Despite the growing recognition that our ageing population represents a major challenge to the provision of health services,1 2 no major government policy initiative had focused on this topic until the recent establishment of a royal commission. The royal commission was asked to concentrate on funding, but it was also required to define and establish mechanisms to assure the quality of long term care for elderly people, and was instructed to consider “the expectations of elderly people for dignity and security in the way in which their long term needs are met.”3

In the United States, where long term care has undergone dramatic changes in the past 10 years, the quality of care continues to be hotly debated. The impetus for changes in the long term care system includes legislation and regulation in the form of the Nursing Home Reform Act of 1987. One aspect of this legislation pertained to the appropriateness of prescribing.
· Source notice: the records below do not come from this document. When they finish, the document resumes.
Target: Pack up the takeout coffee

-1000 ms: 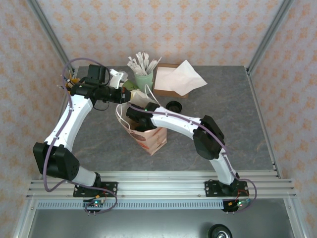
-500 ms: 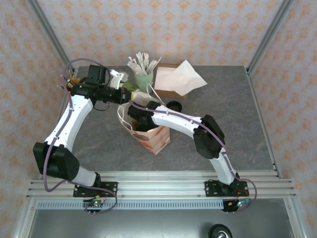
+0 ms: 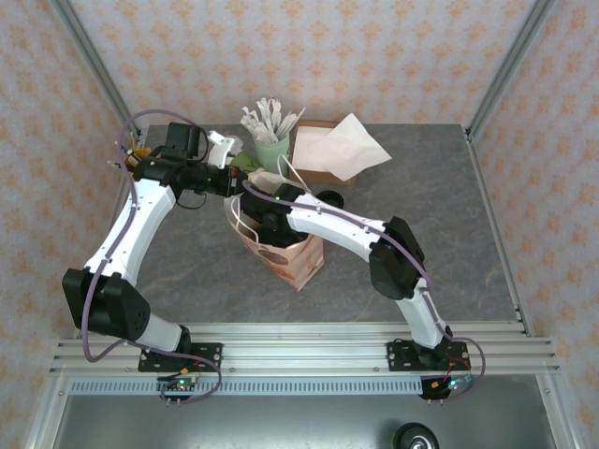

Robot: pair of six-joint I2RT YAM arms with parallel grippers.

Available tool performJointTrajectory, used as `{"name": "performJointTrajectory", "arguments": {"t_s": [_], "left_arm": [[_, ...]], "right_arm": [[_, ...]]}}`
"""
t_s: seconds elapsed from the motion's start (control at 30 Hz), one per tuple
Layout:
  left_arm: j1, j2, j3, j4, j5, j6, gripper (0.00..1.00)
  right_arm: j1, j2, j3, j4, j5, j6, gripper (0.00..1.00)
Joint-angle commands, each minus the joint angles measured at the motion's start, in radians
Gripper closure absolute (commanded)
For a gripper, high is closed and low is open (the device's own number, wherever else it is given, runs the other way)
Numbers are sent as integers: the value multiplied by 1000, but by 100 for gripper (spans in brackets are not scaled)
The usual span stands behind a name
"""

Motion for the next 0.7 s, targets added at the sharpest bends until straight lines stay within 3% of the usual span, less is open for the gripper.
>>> {"name": "performJointTrajectory", "arguments": {"t_s": [0.0, 0.3, 0.67], "left_arm": [[1, -21, 16, -34, -45, 20, 100], [1, -16, 21, -36, -53, 10, 100], [1, -13, 31, -34, -83, -20, 100]], "right_arm": [[-6, -53, 52, -65, 76, 12, 1], [-9, -96, 250, -82, 210, 18, 0], [-10, -156, 336, -54, 276, -15, 0]]}}
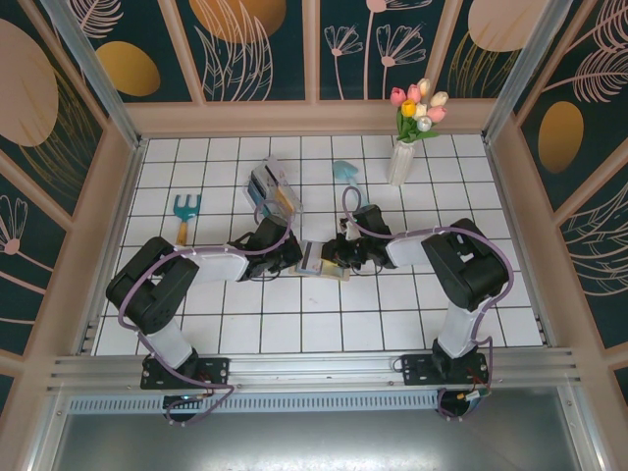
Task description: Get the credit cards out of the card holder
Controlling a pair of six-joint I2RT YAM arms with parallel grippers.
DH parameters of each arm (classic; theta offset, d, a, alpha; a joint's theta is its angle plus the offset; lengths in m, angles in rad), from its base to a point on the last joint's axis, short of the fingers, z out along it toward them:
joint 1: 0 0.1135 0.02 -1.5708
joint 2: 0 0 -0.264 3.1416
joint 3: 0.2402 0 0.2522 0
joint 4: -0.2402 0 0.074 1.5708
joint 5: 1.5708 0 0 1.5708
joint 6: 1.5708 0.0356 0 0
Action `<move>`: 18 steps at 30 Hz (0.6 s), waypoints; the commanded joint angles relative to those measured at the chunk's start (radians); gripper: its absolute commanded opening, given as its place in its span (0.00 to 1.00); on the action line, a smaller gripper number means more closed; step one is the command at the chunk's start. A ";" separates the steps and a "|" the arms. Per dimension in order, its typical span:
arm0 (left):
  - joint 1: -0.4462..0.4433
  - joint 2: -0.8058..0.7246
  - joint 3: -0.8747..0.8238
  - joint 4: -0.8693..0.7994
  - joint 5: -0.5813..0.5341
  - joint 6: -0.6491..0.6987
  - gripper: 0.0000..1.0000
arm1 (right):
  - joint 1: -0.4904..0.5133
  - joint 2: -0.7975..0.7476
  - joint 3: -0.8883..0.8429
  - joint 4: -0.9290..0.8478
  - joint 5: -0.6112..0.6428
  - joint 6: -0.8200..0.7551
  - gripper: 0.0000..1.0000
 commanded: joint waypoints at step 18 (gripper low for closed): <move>-0.003 0.065 -0.037 -0.105 0.017 0.010 0.00 | -0.004 0.059 0.023 -0.006 -0.026 0.046 0.17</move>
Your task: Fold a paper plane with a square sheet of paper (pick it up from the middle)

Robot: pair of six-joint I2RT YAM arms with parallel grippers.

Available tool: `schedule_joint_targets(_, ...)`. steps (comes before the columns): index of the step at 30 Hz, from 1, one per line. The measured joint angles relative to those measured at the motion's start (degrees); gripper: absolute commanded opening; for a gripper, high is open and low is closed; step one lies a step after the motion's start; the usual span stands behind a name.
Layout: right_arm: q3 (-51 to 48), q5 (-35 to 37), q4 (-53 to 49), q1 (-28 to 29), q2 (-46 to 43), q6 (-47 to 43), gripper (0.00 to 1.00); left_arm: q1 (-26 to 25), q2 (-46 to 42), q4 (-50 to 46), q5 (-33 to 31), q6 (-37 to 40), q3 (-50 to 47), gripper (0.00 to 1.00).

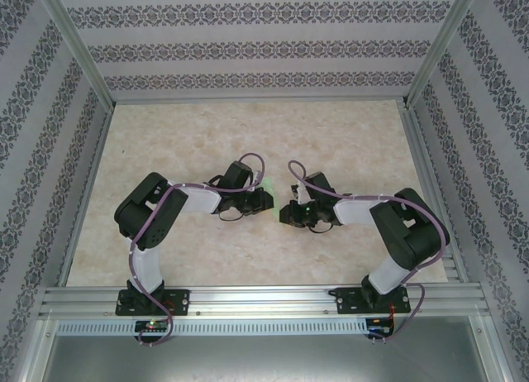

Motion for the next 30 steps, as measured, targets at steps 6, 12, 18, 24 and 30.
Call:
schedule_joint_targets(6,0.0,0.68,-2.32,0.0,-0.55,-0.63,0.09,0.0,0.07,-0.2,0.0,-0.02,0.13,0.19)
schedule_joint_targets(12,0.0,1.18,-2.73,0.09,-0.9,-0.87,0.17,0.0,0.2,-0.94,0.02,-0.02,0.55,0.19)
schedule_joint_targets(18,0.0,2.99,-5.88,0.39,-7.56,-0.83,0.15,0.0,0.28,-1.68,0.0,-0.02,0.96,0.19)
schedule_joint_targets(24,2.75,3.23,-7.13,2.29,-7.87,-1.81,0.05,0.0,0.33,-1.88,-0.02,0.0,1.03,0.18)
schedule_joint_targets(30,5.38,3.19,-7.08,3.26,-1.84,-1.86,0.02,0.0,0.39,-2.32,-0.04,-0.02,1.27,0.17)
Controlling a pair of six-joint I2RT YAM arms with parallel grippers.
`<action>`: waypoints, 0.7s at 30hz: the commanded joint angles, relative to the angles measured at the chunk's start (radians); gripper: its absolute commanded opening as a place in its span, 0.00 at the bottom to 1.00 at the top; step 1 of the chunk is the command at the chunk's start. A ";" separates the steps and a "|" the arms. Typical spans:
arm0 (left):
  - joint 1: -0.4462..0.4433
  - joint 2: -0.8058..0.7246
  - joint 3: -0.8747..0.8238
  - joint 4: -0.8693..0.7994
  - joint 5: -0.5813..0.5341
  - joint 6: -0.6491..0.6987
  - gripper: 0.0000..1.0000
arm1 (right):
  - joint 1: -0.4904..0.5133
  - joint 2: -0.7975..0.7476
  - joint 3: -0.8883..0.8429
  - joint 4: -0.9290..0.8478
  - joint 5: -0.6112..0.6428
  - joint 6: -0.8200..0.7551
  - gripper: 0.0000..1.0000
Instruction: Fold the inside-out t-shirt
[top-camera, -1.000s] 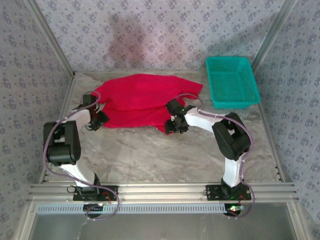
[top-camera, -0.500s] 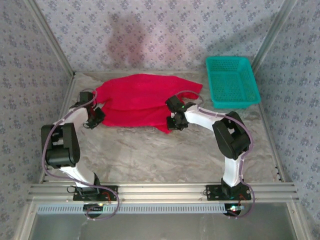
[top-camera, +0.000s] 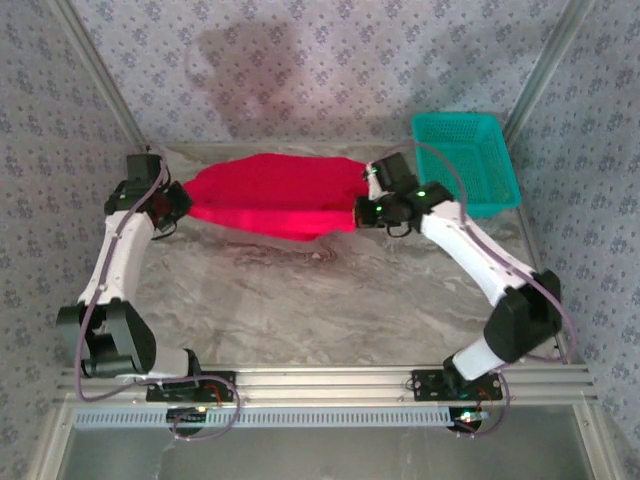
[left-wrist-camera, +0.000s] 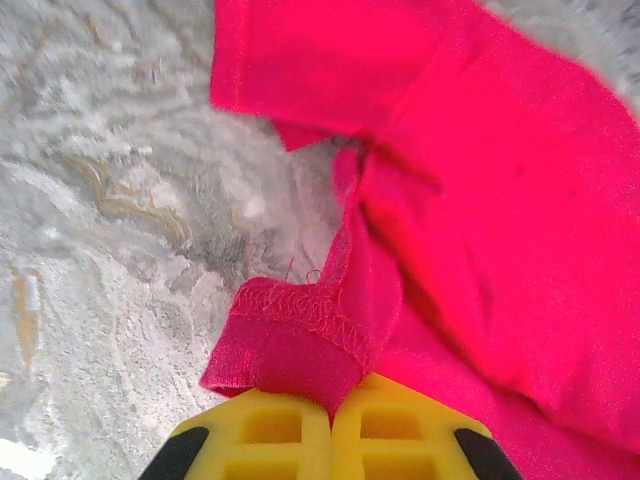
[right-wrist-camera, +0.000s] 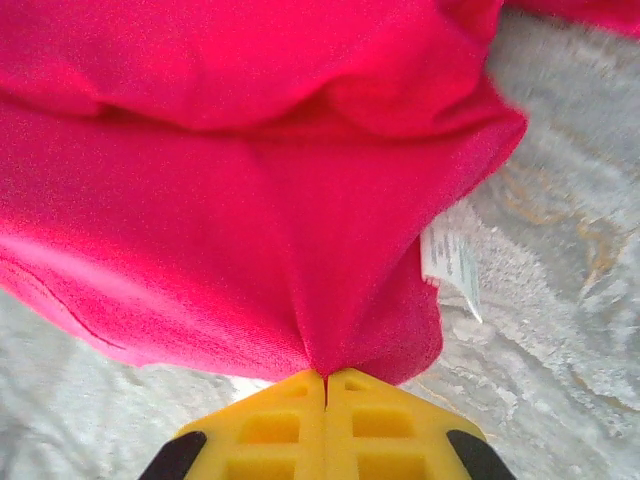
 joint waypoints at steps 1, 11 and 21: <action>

We summarise briefly the legislation in respect of prescribing, its implementation, and influence on nursing home care delivery and consider alternative approaches for the United Kingdom.

Summary points

Excessive use of psychotropic medication was commonplace in nursing homes in the United States before the Nursing Home Reform Act 1987 was passed

After legislation, psychotropic drugs were used less and a more structured approach to care planning was observed

In the United Kingdom, policy relating to nursing home care is unclear and explicit criteria for quality prescribing have not been formulated

A combination of structured assessment and review of patients, concerted educational interventions, and greater multidisciplinary working may improve long term care in the United Kingdom

Prescribing practices in nursing homes

Before the Nursing Home Reform Act, psychotropic drugs were used widely in US nursing homes.46 These drugs were prescribed for 43%-55% of patients in homes, despite the lack …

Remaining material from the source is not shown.